Task directions
Which lines run from the one containing "(34, 36): 1.45" through the end of the material? Transcribe them word for word, and only them.
*** Supplied data ***
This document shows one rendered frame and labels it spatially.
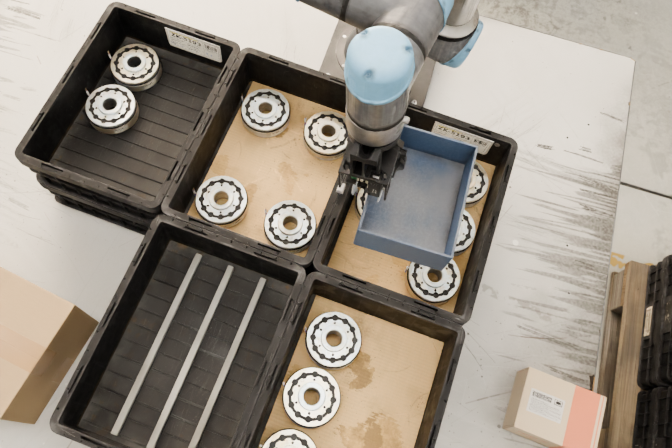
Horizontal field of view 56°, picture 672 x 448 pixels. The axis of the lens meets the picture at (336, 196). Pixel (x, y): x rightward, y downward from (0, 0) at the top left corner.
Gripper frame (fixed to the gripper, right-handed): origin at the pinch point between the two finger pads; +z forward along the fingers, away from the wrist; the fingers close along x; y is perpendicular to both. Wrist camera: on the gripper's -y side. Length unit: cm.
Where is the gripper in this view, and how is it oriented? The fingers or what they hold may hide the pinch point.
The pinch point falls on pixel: (374, 177)
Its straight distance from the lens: 101.6
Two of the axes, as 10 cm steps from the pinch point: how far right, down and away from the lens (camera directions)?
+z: 0.2, 4.1, 9.1
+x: 9.5, 2.8, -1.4
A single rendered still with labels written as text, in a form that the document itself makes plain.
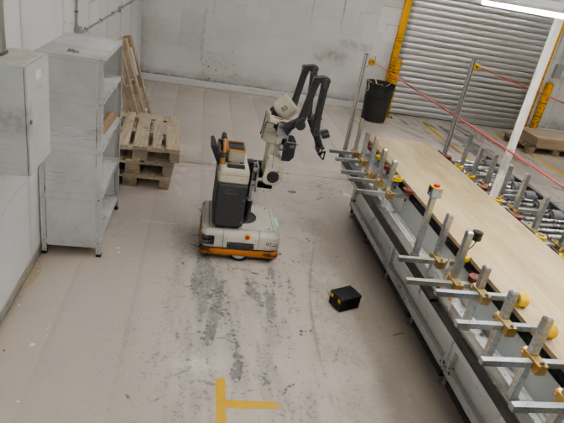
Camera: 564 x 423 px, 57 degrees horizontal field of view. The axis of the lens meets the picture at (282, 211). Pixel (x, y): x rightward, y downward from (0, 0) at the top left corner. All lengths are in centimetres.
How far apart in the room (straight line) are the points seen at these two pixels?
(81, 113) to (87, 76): 27
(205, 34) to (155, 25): 89
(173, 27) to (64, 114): 638
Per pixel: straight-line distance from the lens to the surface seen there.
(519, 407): 228
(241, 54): 1018
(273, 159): 425
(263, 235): 433
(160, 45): 1019
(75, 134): 397
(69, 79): 387
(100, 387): 326
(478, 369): 287
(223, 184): 414
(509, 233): 394
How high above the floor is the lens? 230
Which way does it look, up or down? 25 degrees down
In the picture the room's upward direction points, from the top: 10 degrees clockwise
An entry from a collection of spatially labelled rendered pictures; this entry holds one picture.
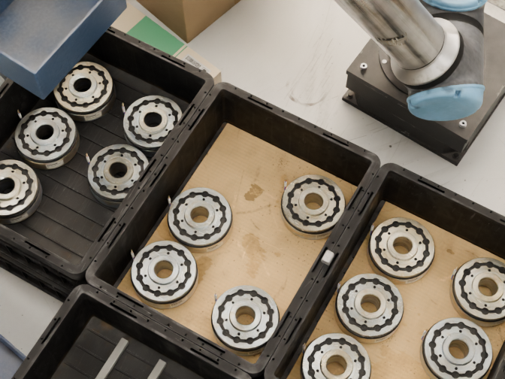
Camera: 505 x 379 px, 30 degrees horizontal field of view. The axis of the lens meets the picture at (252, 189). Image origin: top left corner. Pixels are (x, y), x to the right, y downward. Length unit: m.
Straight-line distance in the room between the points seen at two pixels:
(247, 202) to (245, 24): 0.47
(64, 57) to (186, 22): 0.48
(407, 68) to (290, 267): 0.36
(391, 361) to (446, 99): 0.40
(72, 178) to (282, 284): 0.39
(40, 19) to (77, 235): 0.35
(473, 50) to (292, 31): 0.48
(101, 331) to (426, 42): 0.65
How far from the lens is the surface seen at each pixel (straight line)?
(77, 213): 1.56
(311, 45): 1.86
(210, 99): 1.52
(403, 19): 1.36
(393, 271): 1.47
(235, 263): 1.50
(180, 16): 1.81
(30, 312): 1.65
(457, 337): 1.45
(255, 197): 1.54
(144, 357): 1.46
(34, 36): 1.45
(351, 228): 1.42
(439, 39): 1.43
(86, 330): 1.48
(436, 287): 1.51
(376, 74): 1.71
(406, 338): 1.47
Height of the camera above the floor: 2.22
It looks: 64 degrees down
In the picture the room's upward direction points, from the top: straight up
*** End of Supplied data ***
Answer for the task
(34, 36): 1.45
(351, 228): 1.42
(439, 39): 1.43
(86, 330): 1.48
(436, 287): 1.51
(376, 74): 1.71
(406, 338): 1.47
Height of the camera above the floor: 2.22
It looks: 64 degrees down
In the picture the room's upward direction points, from the top: straight up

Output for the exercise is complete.